A great way to keep track of what you do in the gym and the kitchen—and how your body responds—is to keep a journal or blog on BodySpace. Write down your workouts, what you eat, and how you feel. That way, you can look back and figure out what made you feel great, what made you feel sore, and what made you feel like you wanted to quit. Use this information to get better!
8. Finish Every Rep
Many beginners focus too much on the first part of the lift (the concentric or lifting portion) and forget all about the lowering (eccentric) part. I know it’s fun to watch your muscles flex, but letting the weight drop quickly and without control can be disastrous.
“During the eccentric phase of any lift, the muscle is acting like a brake, slowing the weight down against gravity,” explains James. “This is just as important as the contraction, or concentric phase, because your muscle is still engaged.” You want your muscles to be strong all the way through their entire range of motion, not just the first half of the lift.

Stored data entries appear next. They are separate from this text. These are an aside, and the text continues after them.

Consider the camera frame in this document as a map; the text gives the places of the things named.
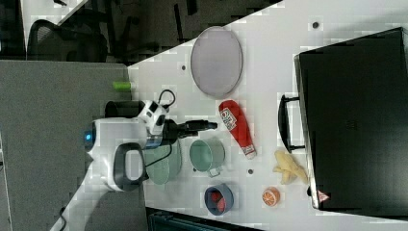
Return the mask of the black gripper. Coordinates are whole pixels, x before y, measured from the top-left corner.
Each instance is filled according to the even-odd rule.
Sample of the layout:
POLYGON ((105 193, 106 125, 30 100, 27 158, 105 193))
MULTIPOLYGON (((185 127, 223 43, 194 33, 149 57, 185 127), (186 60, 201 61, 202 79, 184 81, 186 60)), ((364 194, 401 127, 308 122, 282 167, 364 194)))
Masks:
MULTIPOLYGON (((188 120, 188 129, 217 129, 217 123, 204 119, 188 120)), ((203 131, 187 131, 184 124, 176 124, 174 120, 167 119, 163 129, 163 142, 176 142, 178 139, 198 137, 203 131)))

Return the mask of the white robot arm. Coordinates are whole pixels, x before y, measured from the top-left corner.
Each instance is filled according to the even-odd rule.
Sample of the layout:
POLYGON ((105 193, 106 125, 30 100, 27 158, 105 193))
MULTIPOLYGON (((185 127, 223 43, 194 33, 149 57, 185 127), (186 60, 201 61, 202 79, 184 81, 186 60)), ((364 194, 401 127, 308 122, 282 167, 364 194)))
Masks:
POLYGON ((217 129, 208 120, 178 124, 169 106, 152 100, 109 102, 105 116, 91 124, 86 152, 91 162, 76 193, 50 231, 84 231, 99 200, 108 192, 131 192, 146 179, 143 151, 217 129))

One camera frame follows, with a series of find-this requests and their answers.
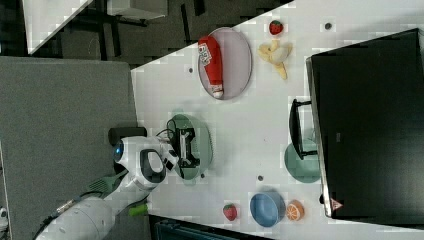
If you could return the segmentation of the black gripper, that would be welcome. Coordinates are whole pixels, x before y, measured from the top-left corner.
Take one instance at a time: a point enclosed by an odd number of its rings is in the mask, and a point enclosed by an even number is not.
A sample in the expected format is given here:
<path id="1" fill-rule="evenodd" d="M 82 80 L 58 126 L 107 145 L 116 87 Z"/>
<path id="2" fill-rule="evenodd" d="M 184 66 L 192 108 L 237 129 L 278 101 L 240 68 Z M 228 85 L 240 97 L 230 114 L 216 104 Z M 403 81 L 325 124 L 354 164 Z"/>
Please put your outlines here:
<path id="1" fill-rule="evenodd" d="M 174 151 L 179 157 L 180 168 L 195 168 L 200 165 L 200 159 L 192 154 L 192 141 L 195 138 L 193 128 L 169 129 L 169 139 Z"/>

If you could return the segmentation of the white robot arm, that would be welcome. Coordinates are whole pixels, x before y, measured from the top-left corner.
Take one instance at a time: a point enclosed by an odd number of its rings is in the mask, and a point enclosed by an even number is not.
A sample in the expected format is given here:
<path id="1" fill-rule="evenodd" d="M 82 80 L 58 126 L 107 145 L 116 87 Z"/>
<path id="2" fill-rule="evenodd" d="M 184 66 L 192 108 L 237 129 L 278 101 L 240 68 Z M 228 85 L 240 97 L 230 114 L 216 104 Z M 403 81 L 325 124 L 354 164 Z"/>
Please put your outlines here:
<path id="1" fill-rule="evenodd" d="M 213 156 L 209 131 L 169 129 L 165 136 L 125 136 L 114 145 L 114 161 L 123 179 L 105 197 L 79 197 L 43 222 L 32 240 L 103 240 L 128 206 L 145 200 L 169 172 L 190 180 Z"/>

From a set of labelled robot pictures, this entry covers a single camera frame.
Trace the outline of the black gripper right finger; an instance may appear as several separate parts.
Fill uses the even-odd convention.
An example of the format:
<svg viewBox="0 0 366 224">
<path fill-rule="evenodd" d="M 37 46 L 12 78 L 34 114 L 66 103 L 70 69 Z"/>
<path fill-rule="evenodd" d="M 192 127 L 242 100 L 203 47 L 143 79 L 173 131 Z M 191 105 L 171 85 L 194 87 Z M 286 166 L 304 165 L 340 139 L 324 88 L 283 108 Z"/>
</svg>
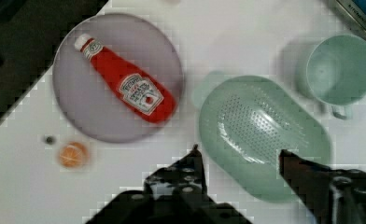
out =
<svg viewBox="0 0 366 224">
<path fill-rule="evenodd" d="M 366 224 L 366 172 L 332 169 L 283 149 L 279 173 L 317 224 Z"/>
</svg>

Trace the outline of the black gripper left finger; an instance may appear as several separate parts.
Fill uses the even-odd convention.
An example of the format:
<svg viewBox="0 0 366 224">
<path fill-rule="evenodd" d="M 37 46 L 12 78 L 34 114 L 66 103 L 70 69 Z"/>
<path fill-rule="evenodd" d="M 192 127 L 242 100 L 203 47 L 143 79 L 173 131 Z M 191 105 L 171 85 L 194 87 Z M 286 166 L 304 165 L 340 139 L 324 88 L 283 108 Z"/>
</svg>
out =
<svg viewBox="0 0 366 224">
<path fill-rule="evenodd" d="M 162 196 L 172 196 L 176 189 L 192 187 L 207 193 L 204 163 L 198 145 L 173 164 L 162 167 L 145 178 L 144 192 L 159 200 Z"/>
</svg>

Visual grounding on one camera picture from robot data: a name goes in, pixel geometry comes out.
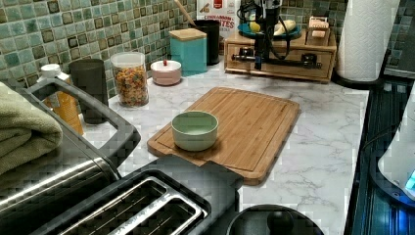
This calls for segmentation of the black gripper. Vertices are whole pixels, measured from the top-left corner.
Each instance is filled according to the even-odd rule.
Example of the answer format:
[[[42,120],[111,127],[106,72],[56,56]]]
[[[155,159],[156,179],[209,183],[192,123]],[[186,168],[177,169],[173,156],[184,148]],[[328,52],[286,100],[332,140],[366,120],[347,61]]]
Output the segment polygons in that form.
[[[254,37],[254,68],[260,70],[273,52],[275,25],[280,20],[280,8],[283,0],[246,0],[239,8],[239,17],[243,23],[259,24],[259,32]]]

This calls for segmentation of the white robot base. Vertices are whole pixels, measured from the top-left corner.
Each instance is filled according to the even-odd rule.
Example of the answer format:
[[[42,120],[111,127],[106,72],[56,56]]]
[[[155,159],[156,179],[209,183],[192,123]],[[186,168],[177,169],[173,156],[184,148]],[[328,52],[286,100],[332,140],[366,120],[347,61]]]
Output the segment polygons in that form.
[[[414,207],[414,108],[414,88],[411,88],[398,129],[372,172],[372,179],[385,194],[409,208]]]

James says that if you cannot control the weight during the lowering phase, you’re probably lifting too much weight. Lighten the load until you can control it on the way down again.
9. Ask Questions
“The gym can often be an intimidating place for any beginner,” says Barbara. “Don’t be afraid to ask someone about how to do an exercise or what muscle group it works.”
As a beginner, you’ll likely have questions. There’s nothing wrong with that! The worst thing you can do is keep yourself ignorant. Failing to ask questions can lead you to develop bad habits, lift improperly, and find yourself working hard without seeing results. If you’re too shy to speak up, consider booking a session with a trainer. It’s their job to answer your questions.
“The gym can often be an intimidating place for any beginner,” says Barbara. “Don’t be afraid to ask someone about how to do an exercise or what muscle group it works. There are usually trainers and coaches who can assist you with machines and equipment. Knowing how to use the equipment correctly can go a long way toward increasing your confidence in the gym. Being confident will make you more likely to come back.”
Bodybuilding.com has a huge collection of articles and the most supportive fitness communities on the Internet. If you have questions about fitness, BodySpace and the Bodybuilding.com Forums are great places to start!
10. Think About Your Muscles
I know this might sound silly, but it’s important to actually focus your mind on the muscle you’re training. “Learn to really feel your muscles,” advises James. “You can practice without even picking up a weight. While you’re at home, flex your arm and feel your biceps contracting.” Being able to focus your mind on what your muscles are doing is often called the “mind-muscle connection.” Consciously telling your muscles to move in a certain way will help you visualize and develop the target muscle group.
The mind-muscle connection is the way to maximize a workout, according to James. “You aren’t just there to count reps. You’re there to really feel the muscle through each and every segment of the movement pattern.”